===== Provided data =====

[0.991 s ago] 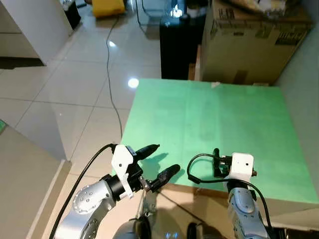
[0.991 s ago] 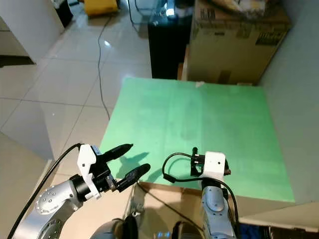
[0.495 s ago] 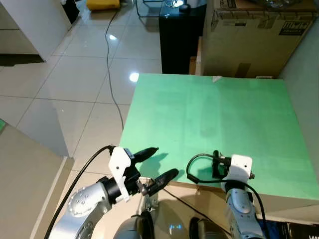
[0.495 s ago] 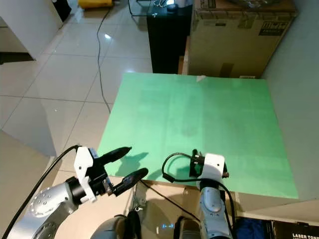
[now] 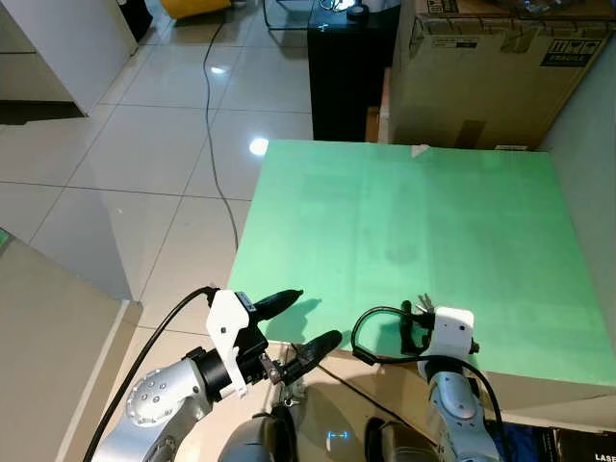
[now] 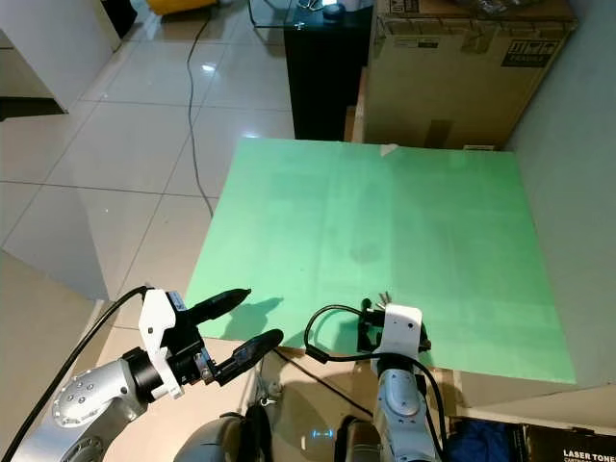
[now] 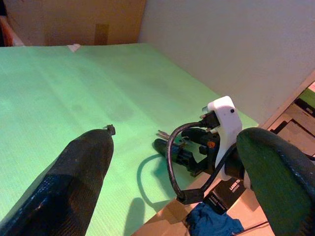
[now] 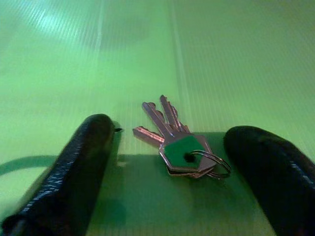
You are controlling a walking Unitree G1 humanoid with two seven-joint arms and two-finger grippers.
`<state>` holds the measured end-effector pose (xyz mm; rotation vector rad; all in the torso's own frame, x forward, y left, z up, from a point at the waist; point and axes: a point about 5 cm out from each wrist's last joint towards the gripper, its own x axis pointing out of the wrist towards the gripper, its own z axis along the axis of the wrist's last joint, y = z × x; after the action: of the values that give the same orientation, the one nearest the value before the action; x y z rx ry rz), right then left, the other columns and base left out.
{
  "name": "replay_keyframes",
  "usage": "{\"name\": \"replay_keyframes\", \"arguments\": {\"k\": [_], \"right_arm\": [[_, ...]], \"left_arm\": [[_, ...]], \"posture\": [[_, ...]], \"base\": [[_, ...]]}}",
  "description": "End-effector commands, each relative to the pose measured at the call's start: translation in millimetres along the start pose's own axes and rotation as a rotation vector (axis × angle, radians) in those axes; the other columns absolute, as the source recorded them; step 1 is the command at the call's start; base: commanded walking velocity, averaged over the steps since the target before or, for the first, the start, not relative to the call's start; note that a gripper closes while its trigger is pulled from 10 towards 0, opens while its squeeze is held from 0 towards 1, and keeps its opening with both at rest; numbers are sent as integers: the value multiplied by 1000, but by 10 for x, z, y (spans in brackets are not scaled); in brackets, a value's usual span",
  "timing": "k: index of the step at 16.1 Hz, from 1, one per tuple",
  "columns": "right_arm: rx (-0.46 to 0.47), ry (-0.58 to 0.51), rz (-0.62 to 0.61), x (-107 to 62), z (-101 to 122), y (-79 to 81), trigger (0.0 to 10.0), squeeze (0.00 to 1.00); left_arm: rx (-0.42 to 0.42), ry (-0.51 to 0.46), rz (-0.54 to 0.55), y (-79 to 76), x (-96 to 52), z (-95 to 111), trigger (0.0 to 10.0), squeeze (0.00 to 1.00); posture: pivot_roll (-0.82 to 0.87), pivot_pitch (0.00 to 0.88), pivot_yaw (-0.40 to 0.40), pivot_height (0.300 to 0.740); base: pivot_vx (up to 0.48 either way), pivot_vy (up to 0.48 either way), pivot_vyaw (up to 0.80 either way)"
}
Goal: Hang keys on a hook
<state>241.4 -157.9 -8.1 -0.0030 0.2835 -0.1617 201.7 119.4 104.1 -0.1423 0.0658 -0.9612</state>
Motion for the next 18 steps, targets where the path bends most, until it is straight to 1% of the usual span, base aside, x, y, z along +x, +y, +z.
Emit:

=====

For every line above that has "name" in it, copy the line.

### Exercise answer
  "name": "replay_keyframes",
  "usage": "{\"name\": \"replay_keyframes\", \"arguments\": {\"k\": [_], \"right_arm\": [[_, ...]], \"left_arm\": [[_, ...]], \"posture\": [[_, ...]], \"base\": [[_, ...]]}}",

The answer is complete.